Today is Day 3 of Diabetes Blog Week (#DBlogWeek) and today’s topic asks us to reflect upon a person who has passed judgement on us and envision them saying something differently. What would we have them say to us instead of what they actually said.
Here I go…
I can’t think of a particular person because I have had so many experiences with people and information about diabetes, that I would like to envision them all saying this to me.
I am sorry.
I am sorry that you were born in a society that has yet to rectify the ill-treatment of black Americans and the lasting effects of inequality.
I am sorry that you grew up in a poor neighborhood and because of that your ability to access fresh foods at affordable prices was almost non-existent.
I am sorry that you grew up in a neighborhood that was saturated with drugs, drug addicts, and drug dealers, and it made going outside to exercise dangerous. So you learned to stay inside.
I am sorry that so many things were scarce or absent from your family and neighbors for so long, for so many years, decades, and centuries that food and ample portions of it was the way in which your family came to express love.
I am sorry that the environmental stress of being in the skin you are in wears on your mind and has negative effects on your body.

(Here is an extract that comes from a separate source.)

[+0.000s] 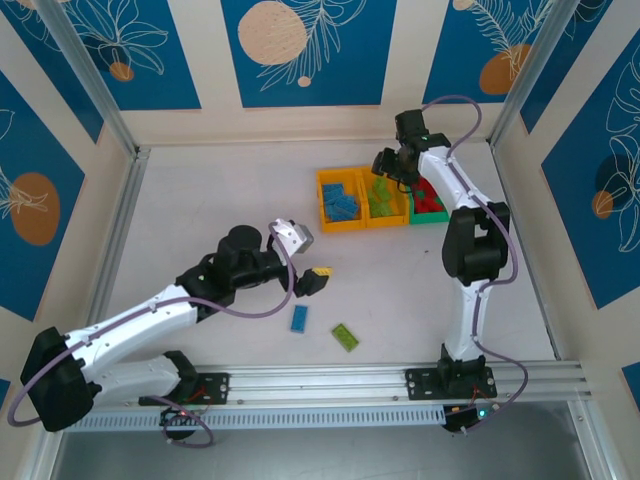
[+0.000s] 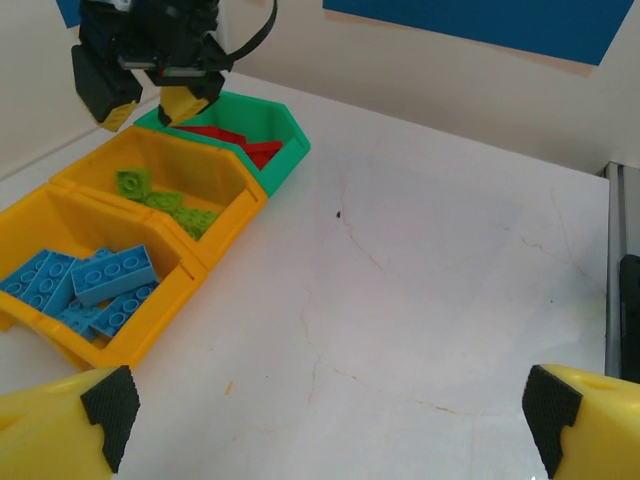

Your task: Sort the legos into containers by color

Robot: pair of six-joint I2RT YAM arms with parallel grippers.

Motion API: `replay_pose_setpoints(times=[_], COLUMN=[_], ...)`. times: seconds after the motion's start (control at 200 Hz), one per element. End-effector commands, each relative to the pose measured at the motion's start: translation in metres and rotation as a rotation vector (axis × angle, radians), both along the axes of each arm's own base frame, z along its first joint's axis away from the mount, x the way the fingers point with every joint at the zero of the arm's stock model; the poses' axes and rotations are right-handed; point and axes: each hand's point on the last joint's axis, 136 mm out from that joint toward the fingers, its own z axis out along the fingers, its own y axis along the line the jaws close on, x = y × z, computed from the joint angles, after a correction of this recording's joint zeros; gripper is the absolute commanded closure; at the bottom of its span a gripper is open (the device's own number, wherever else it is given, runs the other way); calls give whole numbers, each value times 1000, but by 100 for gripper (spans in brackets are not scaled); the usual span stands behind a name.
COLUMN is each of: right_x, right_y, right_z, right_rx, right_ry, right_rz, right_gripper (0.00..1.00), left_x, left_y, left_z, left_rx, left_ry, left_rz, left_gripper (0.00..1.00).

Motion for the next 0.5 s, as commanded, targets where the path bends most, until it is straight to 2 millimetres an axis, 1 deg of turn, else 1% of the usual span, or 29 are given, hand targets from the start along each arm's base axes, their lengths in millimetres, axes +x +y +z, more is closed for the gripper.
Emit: replay_pose_setpoints(times=[0.0,0.025,0.035,0.07,0.085,0.115,0.125,0.21,0.28,0.3,0.32,0.33,0.36,0.365,0.385,0.395,0.405,0.445,0.495], right_x=[-41,-51,-55,-73,-80,-98,-103,-155,-203,-215,-229,-234,-253,-257,-269,-273,-280,-300,-324], right_y=[0,0,0,2,4,7,9,22,36,39,44,45,50,50,54,56,57,67,77], right_z=[40,44,48,51,56,54,58,61,49,49,42,44,37,34,29,30,25,17,2], right_rx=[8,11,14,19,23,27,30,41,45,43,33,32,20,18,14,17,13,20,14], right_ry=[-8,-10,-18,-16,-26,-14,-23,-21,13,15,37,33,56,67,86,86,103,138,193], right_rz=[11,15,19,34,44,66,74,138,194,208,228,230,253,256,268,275,278,312,359], right_gripper=[40,40,40,40,39,39,39,37,36,35,35,34,33,33,33,33,33,32,32], left_x=[-5,-6,-7,-9,-11,-14,-14,-22,-30,-32,-35,-37,-42,-43,-47,-50,-52,-60,-70], left_y=[2,2,2,3,4,5,6,14,22,25,27,29,31,32,34,34,35,38,42], left_z=[19,18,18,17,16,14,13,6,1,0,-1,-2,-4,-5,-6,-7,-8,-12,-17], left_rx=[8,17,20,37,46,68,76,146,201,214,227,234,252,256,266,271,276,297,321], left_ry=[-65,-68,-69,-78,-80,-87,-90,-109,-131,-135,-137,-136,-139,-136,-135,-133,-132,-121,-108], left_rz=[-18,-27,-31,-44,-52,-67,-71,-101,-128,-137,-147,-153,-176,-179,-198,-209,-217,-256,-303], left_gripper=[0,0,0,0,0,0,0,0,0,0,0,0,0,0,0,0,0,0,0])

I am sorry that your mother’s mother’s mother’s mother carried her in a womb toxic with worrying about her safety and that it was still true for your mother’s mother’s mother and your mother’s mother and your mother and even you as you carried your daughter in the height of the Black Lives Matter Movement and that science is just now getting around to discovering that anxiety, stress, and worry affects babies at the cellular level.
I am sorry that we have yet to know the full extent of what 400 years of this trauma does to the bodies of African Americans and how it may weaken organs like the pancreas.
I am sorry that you’ve had to worry about your safety daily and that most of the times that trumped your ability to think about whether the meal you were eating was “healthy” or not.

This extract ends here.